▶ Information shown:

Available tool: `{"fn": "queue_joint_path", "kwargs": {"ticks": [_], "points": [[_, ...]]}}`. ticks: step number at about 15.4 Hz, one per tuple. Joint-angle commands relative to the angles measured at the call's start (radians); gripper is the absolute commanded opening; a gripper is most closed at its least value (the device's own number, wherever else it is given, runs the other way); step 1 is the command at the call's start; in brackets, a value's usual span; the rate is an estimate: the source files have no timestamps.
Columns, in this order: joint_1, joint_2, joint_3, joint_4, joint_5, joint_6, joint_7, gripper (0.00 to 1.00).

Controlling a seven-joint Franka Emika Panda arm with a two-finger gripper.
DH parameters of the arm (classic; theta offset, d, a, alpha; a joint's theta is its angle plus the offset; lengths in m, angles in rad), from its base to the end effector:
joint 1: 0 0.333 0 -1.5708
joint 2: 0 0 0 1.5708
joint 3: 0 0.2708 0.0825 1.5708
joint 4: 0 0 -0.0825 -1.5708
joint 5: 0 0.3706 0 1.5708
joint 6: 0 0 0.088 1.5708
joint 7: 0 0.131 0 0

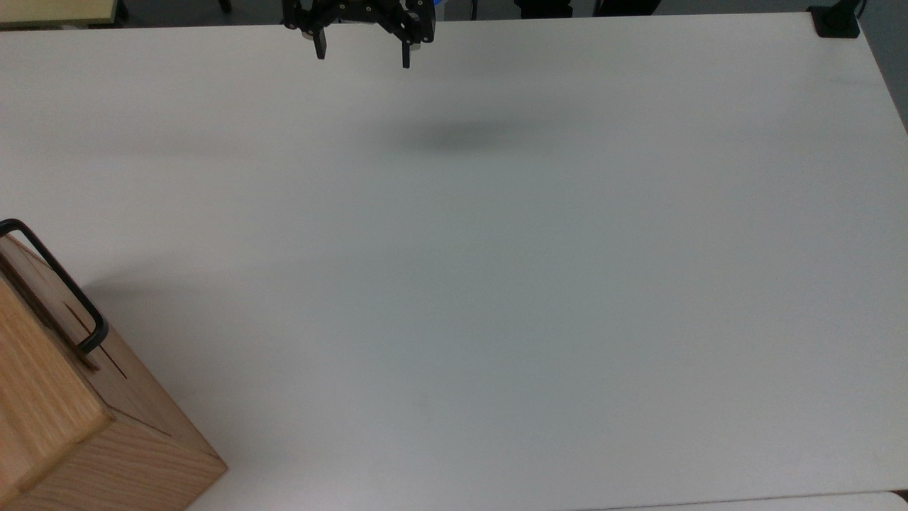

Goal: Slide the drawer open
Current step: 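Move the open gripper toward the black handle of the upper drawer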

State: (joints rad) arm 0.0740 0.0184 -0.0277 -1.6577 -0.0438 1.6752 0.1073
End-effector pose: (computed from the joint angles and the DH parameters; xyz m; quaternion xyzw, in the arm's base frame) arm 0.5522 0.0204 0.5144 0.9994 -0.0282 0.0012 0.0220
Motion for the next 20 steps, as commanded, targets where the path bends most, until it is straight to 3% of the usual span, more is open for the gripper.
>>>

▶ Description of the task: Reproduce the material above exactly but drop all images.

▶ Output:
Available tool: `{"fn": "queue_joint_path", "kwargs": {"ticks": [_], "points": [[_, ...]]}}`. ticks: step number at about 15.4 Hz, one per tuple. Joint-angle commands relative to the angles measured at the call's start (radians); gripper is the absolute commanded opening; a gripper is most closed at its least value (the device's own number, wherever else it is given, runs the other way); step 1 is the command at the call's start; in brackets, a value's usual span; the rate is an estimate: the source files have no timestamps.
Columns, in this order: joint_1, joint_2, joint_3, joint_4, joint_5, joint_6, joint_7, gripper (0.00 to 1.00).

Controlling a seven-joint Franka Emika Panda arm with a two-finger gripper.
DH parameters of the arm (classic; theta offset, d, a, alpha; a joint's theta is its angle plus the offset; lengths in m, angles in rad), from its base to the end effector:
joint 1: 0 0.333 0 -1.5708
joint 2: 0 0 0 1.5708
joint 3: 0 0.2708 0.0825 1.5708
joint 4: 0 0 -0.0825 -1.5708
joint 5: 0 0.3706 0 1.5708
joint 6: 0 0 0.088 1.5708
joint 7: 0 0.131 0 0


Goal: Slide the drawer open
Current step: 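Move the open gripper toward the black handle of the upper drawer
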
State: (joints rad) arm 0.0740 0.0184 -0.0277 -1.6577 -0.0438 1.6752 0.1073
End-effector pose: (computed from the joint angles and the DH parameters; xyz m; quaternion xyzw, in the arm's base frame) arm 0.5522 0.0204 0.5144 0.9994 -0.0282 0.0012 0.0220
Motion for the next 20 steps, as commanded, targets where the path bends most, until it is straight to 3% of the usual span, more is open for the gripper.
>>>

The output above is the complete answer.